O “perigo constante” da exposição de crianças a conteúdos sexuais é uma das estratégias que consolidou o então deputado federal do baixo clero à ascender pelo discurso do medo. Quem não lembra do ‘kit gay’ articulado pelo MEC? A famosa e desvendada fake news, que foi levada por Bolsonaro ao Jornal Nacional na época de campanha, logo depois teve a ‘mamadeira de piroca’ para fortalecer o discurso catastrófico.

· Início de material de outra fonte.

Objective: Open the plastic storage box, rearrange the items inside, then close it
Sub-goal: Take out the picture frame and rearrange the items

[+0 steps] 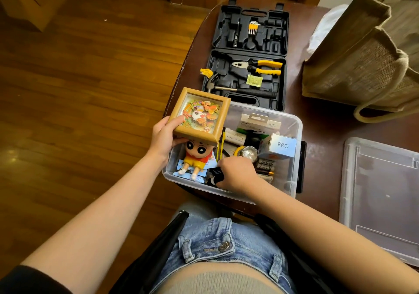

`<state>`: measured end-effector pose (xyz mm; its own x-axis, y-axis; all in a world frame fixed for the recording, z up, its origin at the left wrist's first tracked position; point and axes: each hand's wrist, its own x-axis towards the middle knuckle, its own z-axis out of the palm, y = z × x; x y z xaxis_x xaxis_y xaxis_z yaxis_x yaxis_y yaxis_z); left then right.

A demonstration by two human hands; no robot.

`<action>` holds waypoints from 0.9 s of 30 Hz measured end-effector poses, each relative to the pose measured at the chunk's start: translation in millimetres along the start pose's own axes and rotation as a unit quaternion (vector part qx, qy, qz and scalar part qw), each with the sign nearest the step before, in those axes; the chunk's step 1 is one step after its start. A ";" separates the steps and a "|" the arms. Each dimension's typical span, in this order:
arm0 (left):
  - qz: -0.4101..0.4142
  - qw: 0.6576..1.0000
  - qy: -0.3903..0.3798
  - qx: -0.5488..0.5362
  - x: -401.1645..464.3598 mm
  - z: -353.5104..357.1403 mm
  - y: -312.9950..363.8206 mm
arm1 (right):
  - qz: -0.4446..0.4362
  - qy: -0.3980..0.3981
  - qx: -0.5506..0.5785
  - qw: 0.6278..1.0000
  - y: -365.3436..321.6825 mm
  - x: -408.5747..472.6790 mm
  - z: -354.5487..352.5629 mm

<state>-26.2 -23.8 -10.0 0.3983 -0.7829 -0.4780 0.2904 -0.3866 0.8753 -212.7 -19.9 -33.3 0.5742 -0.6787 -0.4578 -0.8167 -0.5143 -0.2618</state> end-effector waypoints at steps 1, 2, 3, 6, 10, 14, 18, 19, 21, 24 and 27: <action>0.000 1.000 0.000 0.001 -0.1 0.0 0.3 | 0.001 -0.004 -0.008 1.000 -2.8 0.7 -0.4; -0.002 1.000 0.000 0.001 -0.3 -0.1 0.4 | 0.008 -0.011 -0.001 1.000 -3.4 1.0 -1.4; -0.004 1.000 -0.001 -0.001 -0.1 0.2 0.7 | 0.017 -0.018 0.019 1.000 -1.8 1.5 -2.9; -0.009 1.000 -0.004 -0.005 0.6 -0.5 0.4 | 0.047 -0.031 0.104 0.993 8.6 0.1 -9.7; -0.009 1.000 -0.005 -0.011 0.8 -1.8 -0.1 | 0.063 -0.039 0.206 0.976 23.8 -10.7 -24.1; -0.006 1.000 -0.005 -0.015 0.8 -1.2 0.1 | 0.084 -0.028 0.333 0.939 38.3 -24.4 -45.4; -0.005 1.000 -0.002 -0.022 0.2 0.9 2.2 | 0.108 0.108 0.396 0.906 48.9 -22.8 -61.8; -0.006 1.000 -0.002 -0.027 -0.1 1.1 3.0 | 0.110 0.143 0.382 0.906 49.5 -19.9 -63.4; -0.009 0.999 -0.004 -0.037 -0.9 0.8 4.3 | 0.111 0.187 0.311 0.925 48.5 -14.7 -62.3; -0.013 0.999 -0.011 -0.045 -2.5 0.4 5.4 | 0.091 0.244 0.184 0.948 46.8 -15.3 -55.5; -0.013 0.999 -0.006 -0.039 -2.3 0.7 5.1 | 0.041 0.304 0.184 0.934 43.0 -25.2 -51.9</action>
<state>-26.3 -24.3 -4.4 0.3789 -0.7792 -0.4993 0.3674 -0.3685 0.8539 -259.3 -52.1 11.1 0.3449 -0.9374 0.0487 -0.7591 -0.3091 -0.5729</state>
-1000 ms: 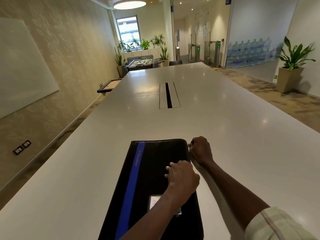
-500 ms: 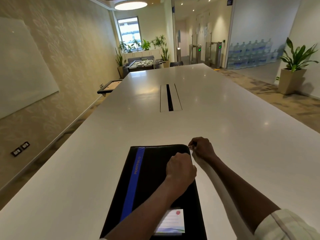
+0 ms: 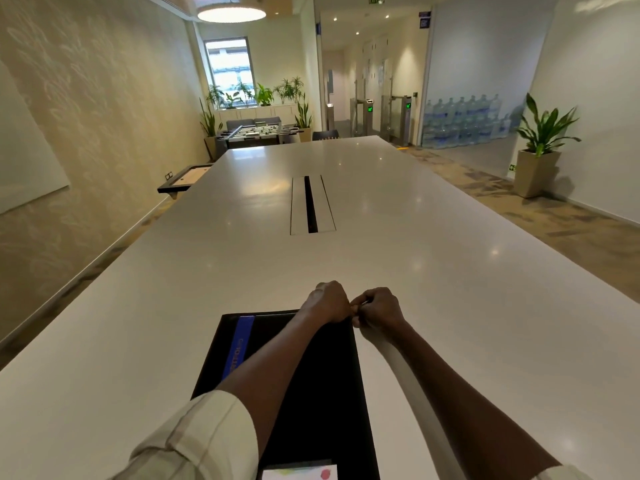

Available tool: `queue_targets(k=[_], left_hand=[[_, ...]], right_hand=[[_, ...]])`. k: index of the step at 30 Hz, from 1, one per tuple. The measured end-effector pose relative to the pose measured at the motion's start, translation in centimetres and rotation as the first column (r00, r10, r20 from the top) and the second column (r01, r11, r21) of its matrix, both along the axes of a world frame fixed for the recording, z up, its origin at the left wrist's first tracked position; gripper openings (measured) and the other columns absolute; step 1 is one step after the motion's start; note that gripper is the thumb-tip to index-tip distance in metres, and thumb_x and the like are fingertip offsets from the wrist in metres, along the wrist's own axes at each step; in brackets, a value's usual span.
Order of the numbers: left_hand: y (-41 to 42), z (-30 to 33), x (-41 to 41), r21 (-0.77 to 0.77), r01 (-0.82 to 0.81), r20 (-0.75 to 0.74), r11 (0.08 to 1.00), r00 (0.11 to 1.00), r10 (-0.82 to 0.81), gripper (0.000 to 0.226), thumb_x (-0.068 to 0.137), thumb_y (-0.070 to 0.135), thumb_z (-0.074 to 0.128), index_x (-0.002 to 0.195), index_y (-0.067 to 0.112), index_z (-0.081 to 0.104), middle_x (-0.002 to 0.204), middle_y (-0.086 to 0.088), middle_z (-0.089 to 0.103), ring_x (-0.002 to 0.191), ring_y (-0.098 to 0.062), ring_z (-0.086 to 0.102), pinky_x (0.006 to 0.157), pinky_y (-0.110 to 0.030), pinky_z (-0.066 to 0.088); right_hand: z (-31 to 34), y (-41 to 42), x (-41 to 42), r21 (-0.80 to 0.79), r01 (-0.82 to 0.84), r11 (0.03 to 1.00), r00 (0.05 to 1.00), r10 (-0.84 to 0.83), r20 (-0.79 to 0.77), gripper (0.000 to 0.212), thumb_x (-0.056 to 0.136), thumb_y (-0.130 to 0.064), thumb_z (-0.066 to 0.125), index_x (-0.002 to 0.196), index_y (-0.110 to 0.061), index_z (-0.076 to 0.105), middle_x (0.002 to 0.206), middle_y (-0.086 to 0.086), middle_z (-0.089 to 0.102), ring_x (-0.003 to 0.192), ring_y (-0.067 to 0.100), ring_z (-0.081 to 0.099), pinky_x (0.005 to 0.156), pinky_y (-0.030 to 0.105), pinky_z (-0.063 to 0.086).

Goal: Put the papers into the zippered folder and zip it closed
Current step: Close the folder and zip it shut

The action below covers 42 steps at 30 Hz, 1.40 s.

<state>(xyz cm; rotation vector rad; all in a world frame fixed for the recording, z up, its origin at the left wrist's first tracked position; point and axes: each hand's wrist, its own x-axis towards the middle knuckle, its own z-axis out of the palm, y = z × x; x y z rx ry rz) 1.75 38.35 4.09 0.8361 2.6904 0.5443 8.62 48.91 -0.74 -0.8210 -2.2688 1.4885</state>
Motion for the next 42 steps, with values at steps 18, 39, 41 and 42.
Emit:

Pelo resultado de quem tem hoje a faixa presidencial, o aparato político da sexualidade é notório, poderoso e cada vez mais preocupante. A cortina de fumaça da moralidade fez com que Bolsonaro aconselhasse, em uma de suas lives, que pais rasgassem páginas “explícitas” de uma cartilha de educação sexual da Caderneta da Sáude do Adolescente. Enquanto isso, a ONU alertou o Brasil ao alto número de adolescentes grávidas no país em seu último Relatório dos Direitos à Saúde Sexual e Reprodutiva das Populações, liberado em abril de 2019.

Jaqueline Gomes diz que, para a psicologia, é nítido que personalidades autoritárias sejam reativas com temáticas da sexualidade, uma construção lapidada pelo estigma social e pelo discurso. Para Tiburi, essa é a estratégia de destruir os verdadeiros bons valores e, consequentemente, cancelar mais direitos.

“Se o povo não estiver ressentido, amedrontado, se valorizar a educação e o direito de ser de cada um, o cancelamento de direitos não passa. A reforma da Previdência não passa. O que se vê é o radical cancelamento do conceito de cidadania e da ética que o norteia”, acrescenta a filosofa.